Myeloid-derived Suppressor Cells at the Intersection of Inflammaging and Bone Fragility

Keith L Kirkwood 1,2,*, Lixia Zhang 1, Ramkumar Thiyagarajan 3, Kenneth L Seldeen 3, Bruce R Troen 3
PMCID: PMC7039312  NIHMSID: NIHMS1017545  PMID: 31282803

Abstract

Age-related alteration of the immune system with aging, or immunosenescence, plays a major role in several age-associated conditions, including loss of bone integrity. Studies over the past several years have clearly established the immune system is chronically activated with advanced aging, termed inflammaging, and is characterized by elevated levels of proinflammatory cytokines in response to physiological or environmental cues that essentially result in an arrested immune system that maintains a low-level state of activation. This age-associated inflammation impacts several biological systems including the innate immune system, where aging results in a skewing of the hematopoiesis towards the myeloid lineage, including the expansion of myeloid-derived suppressor cells (MDSCs). This heterogeneous population of myeloid cells classically displays immunosuppressive capacity but they also have the ability to directly differentiate into osteoclasts. This review explores the possibility of inflammaging to be involved in reduction of bone microarchitecture and loss of bone mass/strength through the expansion of MDSCs and the osteoclastogenic capacity and activity.
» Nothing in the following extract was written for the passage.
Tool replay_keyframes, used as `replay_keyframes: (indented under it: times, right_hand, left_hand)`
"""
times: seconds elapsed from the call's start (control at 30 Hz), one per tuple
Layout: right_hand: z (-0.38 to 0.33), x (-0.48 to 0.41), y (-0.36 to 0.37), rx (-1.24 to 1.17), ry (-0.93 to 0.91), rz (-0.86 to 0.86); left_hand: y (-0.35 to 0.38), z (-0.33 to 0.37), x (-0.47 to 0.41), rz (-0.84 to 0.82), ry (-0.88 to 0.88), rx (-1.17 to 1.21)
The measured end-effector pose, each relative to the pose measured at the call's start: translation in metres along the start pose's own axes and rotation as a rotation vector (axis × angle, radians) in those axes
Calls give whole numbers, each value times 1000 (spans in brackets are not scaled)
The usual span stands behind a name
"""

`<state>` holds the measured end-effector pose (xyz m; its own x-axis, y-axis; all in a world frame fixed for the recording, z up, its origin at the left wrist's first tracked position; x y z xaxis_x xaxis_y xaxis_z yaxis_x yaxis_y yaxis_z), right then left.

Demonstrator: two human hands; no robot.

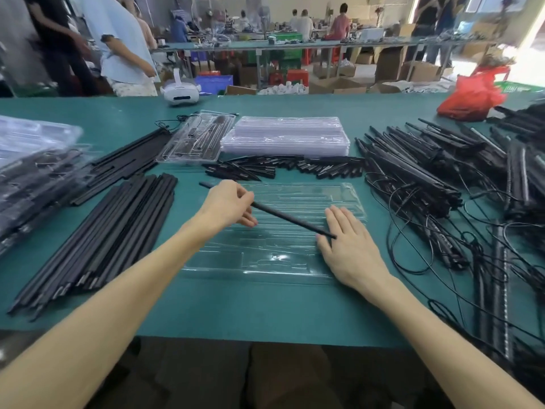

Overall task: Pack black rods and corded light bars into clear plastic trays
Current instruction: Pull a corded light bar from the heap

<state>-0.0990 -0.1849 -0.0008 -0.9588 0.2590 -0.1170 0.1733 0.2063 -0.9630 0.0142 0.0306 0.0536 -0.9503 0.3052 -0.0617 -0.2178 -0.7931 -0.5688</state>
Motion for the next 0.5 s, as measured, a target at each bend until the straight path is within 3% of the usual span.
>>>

Keywords: aging, inflammation, bone, myeloid cells, osteoclasts

Introduction

With advancing age, the immune system undergoes dynamic changes characterized by both impairment of adaptive immunity and activation of low-grade chronic inflammation. This chronic activation of inflammation associated with aging has been coined ‘inflammaging’ (Franceschi and Campisi 2014; Franceschi et al. 2007; Franceschi et al. 2018). Although inflammation is an immunologically proper response to various pathogens and tissue damage, inflammaging results in excess production of cytokines (e.g. tumor necrosis factor (TNF)-α, interleukins, chemokines, and interferons) that ultimately affect several organs, including bone, where it manifests as an imbalance in bone remodeling. As a direct or indirect consequence, chronic inflammatory bone-related diseases increasingly develop with age, including osteoporosis, arthritis, and periodontal disease (Liu et al. 2015; Chalan et al. 2015; Billings et al. 2018). Myeloid-derived suppressor cells (MDSCs) represent an immature myeloid population of cells that can expand into osteoclasts and thus participate in inflammation-associated bone loss with age (See Figure 1). This review considers mechanisms of the aging immune system as they relate to osteoclasts and bone homeostasis with consideration of how inflammaging can contribute to bone fragility through the expansion of MDSCs.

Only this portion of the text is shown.